■ TASK ITEM
From the entries below, pull out each line where "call" appears.

■ INFORMATION PROVIDED
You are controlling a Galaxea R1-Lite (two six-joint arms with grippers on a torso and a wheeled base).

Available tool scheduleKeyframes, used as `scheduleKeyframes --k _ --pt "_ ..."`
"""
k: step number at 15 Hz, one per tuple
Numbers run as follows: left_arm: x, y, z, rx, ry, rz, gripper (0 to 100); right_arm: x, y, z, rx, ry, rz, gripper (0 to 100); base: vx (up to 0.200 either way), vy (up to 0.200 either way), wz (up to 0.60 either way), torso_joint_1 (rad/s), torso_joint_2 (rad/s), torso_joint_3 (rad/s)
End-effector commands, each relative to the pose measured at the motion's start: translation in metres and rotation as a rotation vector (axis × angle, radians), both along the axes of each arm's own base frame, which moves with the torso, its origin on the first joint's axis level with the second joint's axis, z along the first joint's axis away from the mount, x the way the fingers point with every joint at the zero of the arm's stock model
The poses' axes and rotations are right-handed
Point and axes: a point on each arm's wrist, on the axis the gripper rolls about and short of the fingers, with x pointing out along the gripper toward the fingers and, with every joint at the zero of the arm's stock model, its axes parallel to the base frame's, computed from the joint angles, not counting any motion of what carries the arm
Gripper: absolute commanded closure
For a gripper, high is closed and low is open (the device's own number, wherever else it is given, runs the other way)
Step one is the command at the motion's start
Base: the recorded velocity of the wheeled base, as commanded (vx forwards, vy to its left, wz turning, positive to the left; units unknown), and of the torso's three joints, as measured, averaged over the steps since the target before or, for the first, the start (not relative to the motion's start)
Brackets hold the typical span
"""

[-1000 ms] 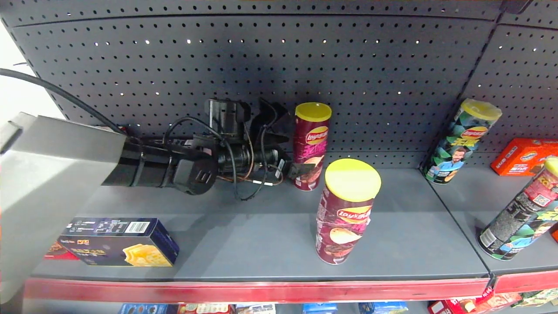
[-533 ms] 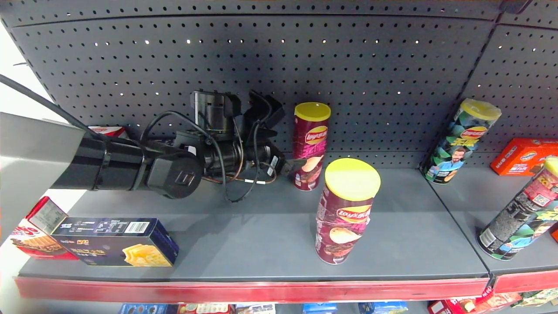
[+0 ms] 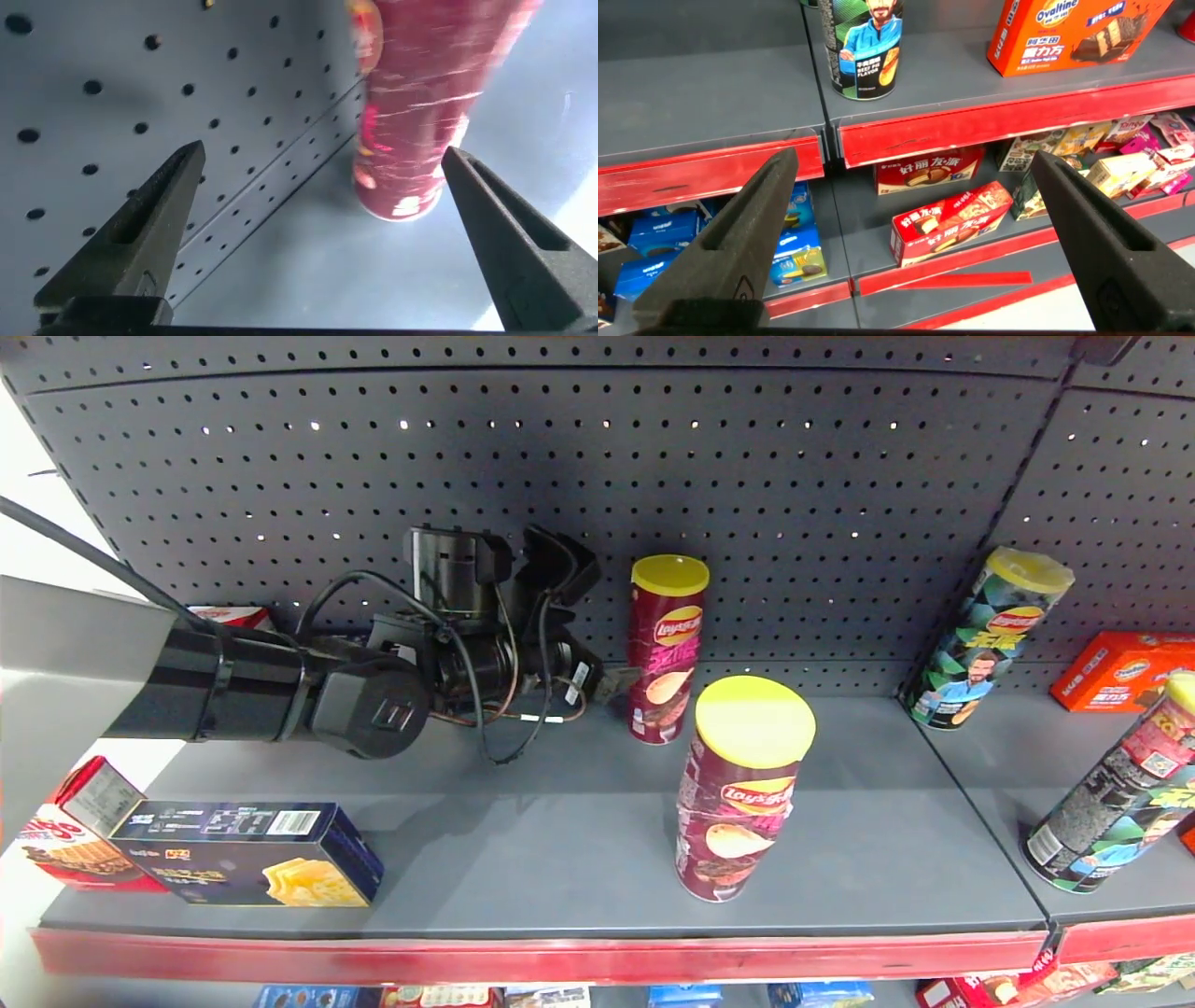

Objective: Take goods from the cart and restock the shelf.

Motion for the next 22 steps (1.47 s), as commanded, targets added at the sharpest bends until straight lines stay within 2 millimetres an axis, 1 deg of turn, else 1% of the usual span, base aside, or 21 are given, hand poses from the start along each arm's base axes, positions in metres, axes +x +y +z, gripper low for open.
scheduleKeyframes --k 1,5,8,10,13,17,20,22 --pt "0.001 0.001 -0.001 -0.001 0.004 0.007 0 0.0 0.0 0.0 0.0 0.002 -0.001 0 0.0 0.0 0.0 0.0 0.0 0.0" --pt "0.004 0.001 -0.006 -0.015 0.027 0.052 0 0.0 0.0 0.0 0.0 0.002 0.001 0 0.0 0.0 0.0 0.0 0.0 0.0" --pt "0.005 0.001 -0.005 -0.013 0.024 0.064 0 0.0 0.0 0.0 0.0 0.002 0.001 0 0.0 0.0 0.0 0.0 0.0 0.0" --pt "0.008 0.001 -0.003 -0.026 0.019 0.088 0 0.0 0.0 0.0 0.0 0.002 0.001 0 0.0 0.0 0.0 0.0 0.0 0.0" --pt "0.012 -0.001 -0.006 -0.033 0.025 0.123 0 0.0 0.0 0.0 0.0 0.002 -0.001 0 0.0 0.0 0.0 0.0 0.0 0.0" --pt "0.011 0.003 -0.012 -0.018 0.04 0.153 0 0.0 0.0 0.0 0.0 0.002 0.001 0 0.0 0.0 0.0 0.0 0.0 0.0" --pt "0.014 0.009 -0.013 -0.013 0.041 0.18 0 0.0 0.0 0.0 0.0 0.001 0.001 0 0.0 0.0 0.0 0.0 0.0 0.0" --pt "0.017 0.008 -0.015 -0.005 0.039 0.194 0 0.0 0.0 0.0 0.0 0.001 -0.001 0 0.0 0.0 0.0 0.0 0.0 0.0"
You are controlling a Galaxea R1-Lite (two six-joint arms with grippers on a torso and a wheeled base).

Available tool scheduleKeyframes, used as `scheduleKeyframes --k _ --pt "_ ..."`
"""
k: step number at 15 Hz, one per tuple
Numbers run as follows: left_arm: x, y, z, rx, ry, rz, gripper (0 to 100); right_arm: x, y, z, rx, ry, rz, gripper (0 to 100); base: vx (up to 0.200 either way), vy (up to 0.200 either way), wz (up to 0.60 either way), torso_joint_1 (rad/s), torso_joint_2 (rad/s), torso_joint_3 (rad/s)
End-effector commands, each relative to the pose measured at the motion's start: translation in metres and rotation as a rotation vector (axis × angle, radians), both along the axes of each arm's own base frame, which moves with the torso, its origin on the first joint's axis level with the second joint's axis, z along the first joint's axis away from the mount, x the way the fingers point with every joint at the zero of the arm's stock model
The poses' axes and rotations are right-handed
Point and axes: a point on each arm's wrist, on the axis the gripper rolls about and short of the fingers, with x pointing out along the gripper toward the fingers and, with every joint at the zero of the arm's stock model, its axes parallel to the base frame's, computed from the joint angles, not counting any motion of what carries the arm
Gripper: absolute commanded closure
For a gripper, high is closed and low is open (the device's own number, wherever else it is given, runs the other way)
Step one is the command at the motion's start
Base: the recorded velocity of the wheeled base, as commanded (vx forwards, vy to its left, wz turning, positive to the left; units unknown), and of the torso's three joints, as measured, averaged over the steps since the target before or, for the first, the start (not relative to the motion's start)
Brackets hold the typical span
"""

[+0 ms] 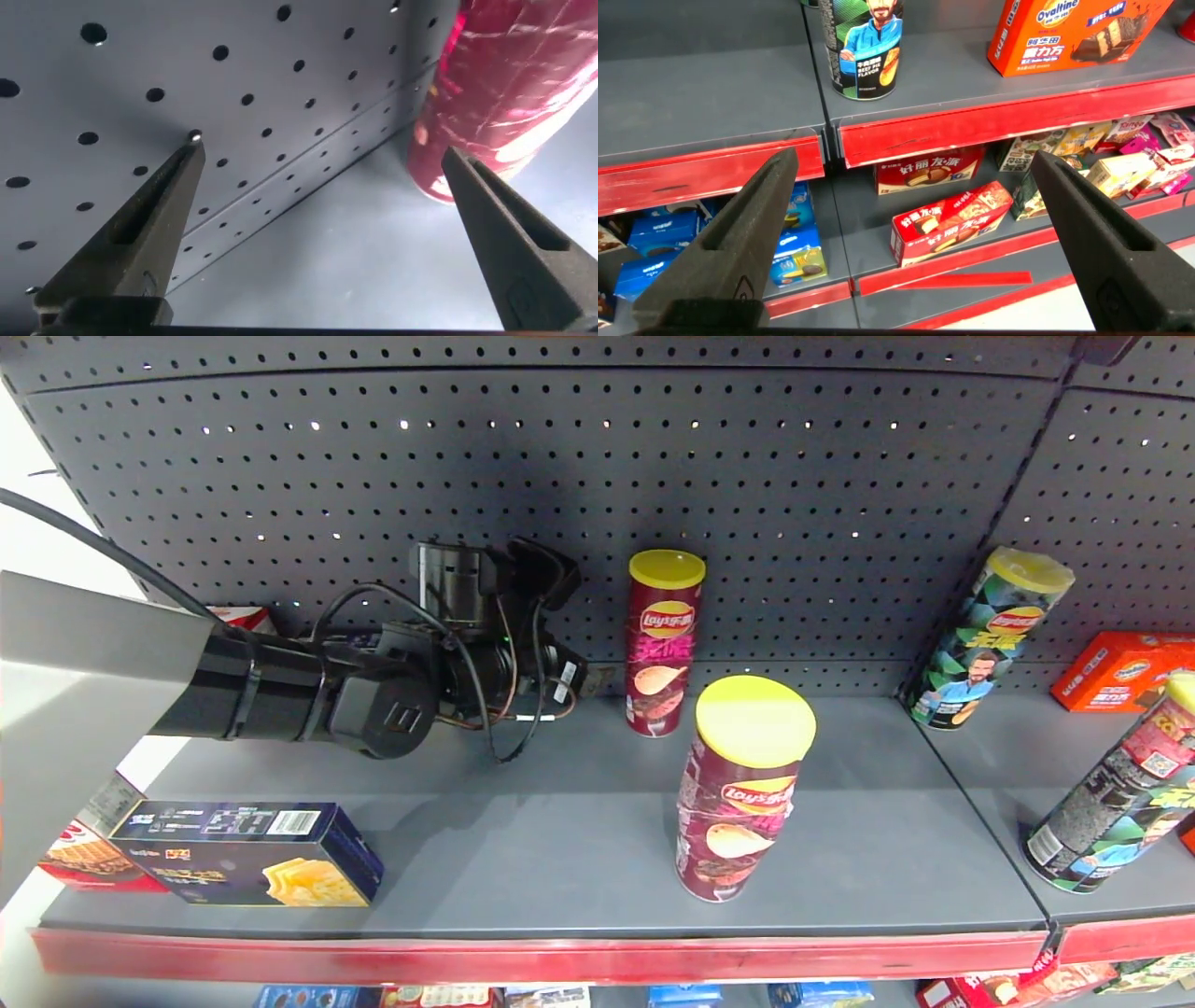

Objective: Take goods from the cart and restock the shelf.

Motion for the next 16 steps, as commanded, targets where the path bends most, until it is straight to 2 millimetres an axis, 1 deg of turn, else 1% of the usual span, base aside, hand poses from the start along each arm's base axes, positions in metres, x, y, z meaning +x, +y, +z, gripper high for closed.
scheduleKeyframes --k 1,5,8,10,16 --pt "0.004 -0.002 -0.005 0.004 0.005 0.002 0 0.0 0.0 0.0 0.0 0.002 0.001 0 0.0 0.0 0.0 0.0 0.0 0.0" --pt "0.008 -0.009 -0.007 0.004 0.0 -0.006 0 0.0 0.0 0.0 0.0 0.002 -0.001 0 0.0 0.0 0.0 0.0 0.0 0.0" --pt "0.008 -0.011 -0.009 0.006 0.003 -0.01 0 0.0 0.0 0.0 0.0 0.002 0.001 0 0.0 0.0 0.0 0.0 0.0 0.0" --pt "0.009 -0.017 -0.01 0.006 0.003 -0.021 0 0.0 0.0 0.0 0.0 0.001 0.001 0 0.0 0.0 0.0 0.0 0.0 0.0" --pt "0.008 -0.019 -0.011 0.004 0.008 -0.023 0 0.0 0.0 0.0 0.0 0.002 -0.001 0 0.0 0.0 0.0 0.0 0.0 0.0"
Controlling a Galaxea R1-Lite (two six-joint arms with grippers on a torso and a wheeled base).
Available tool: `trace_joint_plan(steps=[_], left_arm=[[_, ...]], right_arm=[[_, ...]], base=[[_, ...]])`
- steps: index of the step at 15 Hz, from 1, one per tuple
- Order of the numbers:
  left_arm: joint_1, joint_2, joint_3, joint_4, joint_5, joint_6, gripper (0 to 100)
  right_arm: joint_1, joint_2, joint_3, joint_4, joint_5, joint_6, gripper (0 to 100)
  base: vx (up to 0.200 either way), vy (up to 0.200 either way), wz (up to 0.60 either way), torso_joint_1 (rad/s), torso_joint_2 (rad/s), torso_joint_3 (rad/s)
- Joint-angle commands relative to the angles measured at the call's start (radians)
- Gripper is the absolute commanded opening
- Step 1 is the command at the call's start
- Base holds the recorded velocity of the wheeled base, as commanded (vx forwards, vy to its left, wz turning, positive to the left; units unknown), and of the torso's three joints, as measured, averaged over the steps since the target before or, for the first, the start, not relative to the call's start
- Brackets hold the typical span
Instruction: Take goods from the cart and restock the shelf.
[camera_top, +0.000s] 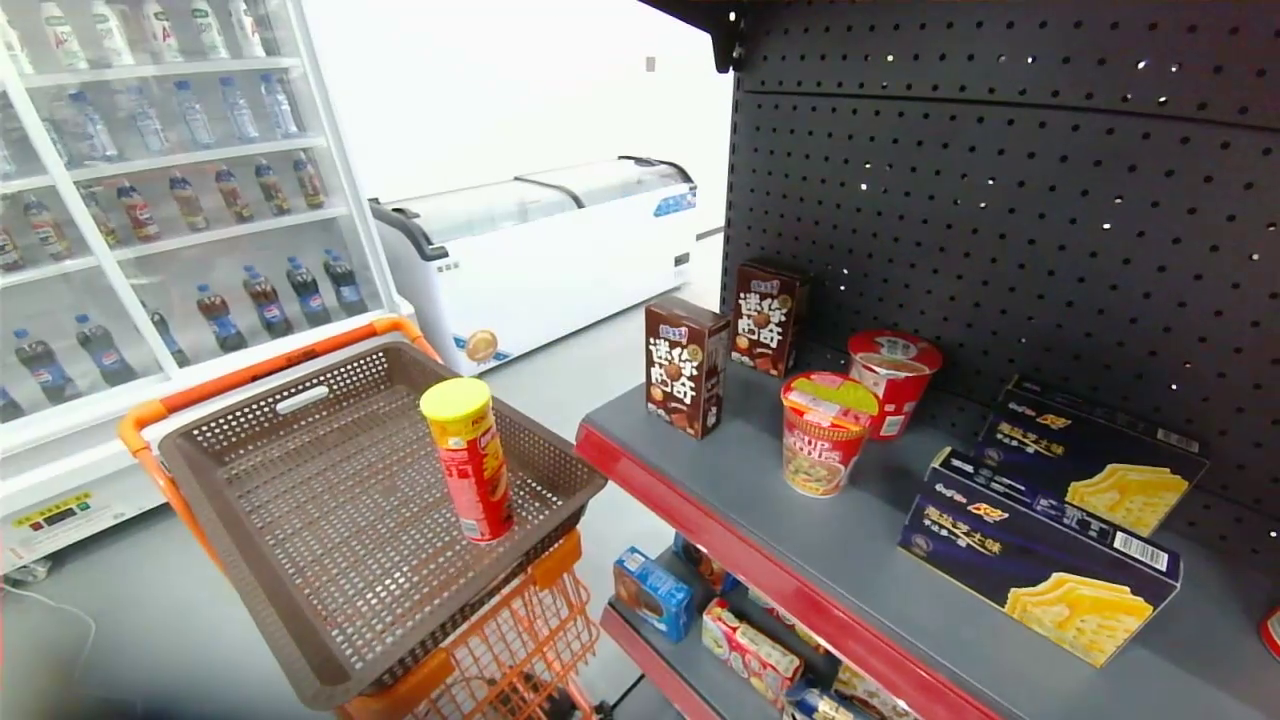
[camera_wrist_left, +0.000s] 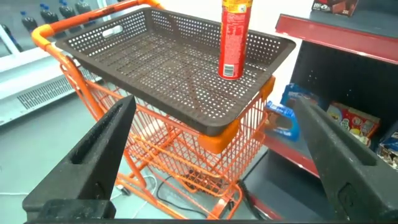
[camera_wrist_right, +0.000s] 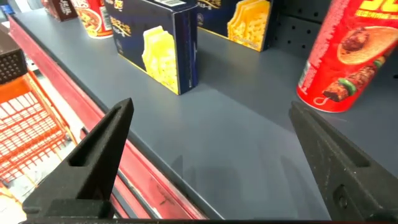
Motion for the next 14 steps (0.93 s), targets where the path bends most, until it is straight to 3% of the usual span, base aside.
trace_joint_plan(steps=[1,2,4,7,9,12,14], left_arm=[[-0.001,0.003,-0.073,0.004,-0.011,0.029,100],[-0.013,0.082,-0.189,0.05,-0.012,0.056,100],[-0.025,0.256,-0.319,0.117,-0.005,0.069,100],[-0.011,0.673,-0.471,0.062,-0.003,0.084,100],[-0.01,0.906,-0.538,-0.027,-0.012,0.082,100],[-0.001,1.328,-0.558,-0.349,-0.14,0.084,100],[0.01,1.507,-0.566,-0.519,-0.178,0.084,100]], right_arm=[[0.0,0.0,0.0,0.0,0.001,0.0,100],[0.0,0.0,0.0,0.0,0.0,0.0,100],[0.0,0.0,0.0,0.0,0.0,0.0,100],[0.0,0.0,0.0,0.0,0.0,0.0,100],[0.0,0.0,0.0,0.0,0.0,0.0,100],[0.0,0.0,0.0,0.0,0.0,0.0,100],[0.0,0.0,0.0,0.0,0.0,0.0,100]], base=[[0.0,0.0,0.0,0.0,0.0,0.0],[0.0,0.0,0.0,0.0,0.0,0.0],[0.0,0.0,0.0,0.0,0.0,0.0],[0.0,0.0,0.0,0.0,0.0,0.0],[0.0,0.0,0.0,0.0,0.0,0.0],[0.0,0.0,0.0,0.0,0.0,0.0],[0.0,0.0,0.0,0.0,0.0,0.0]])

■ TASK RESULT
- Joint-angle commands relative to the angles measured at the call's start (radians)
- Step 1 is the command at the call's start
- Base holds the recorded velocity of the wheeled base, as commanded (vx forwards, vy to its left, wz turning, positive to the left; units unknown), and of the torso's three joints, as measured, averaged over the steps since the target before or, for the first, the start, not relative to the call's start

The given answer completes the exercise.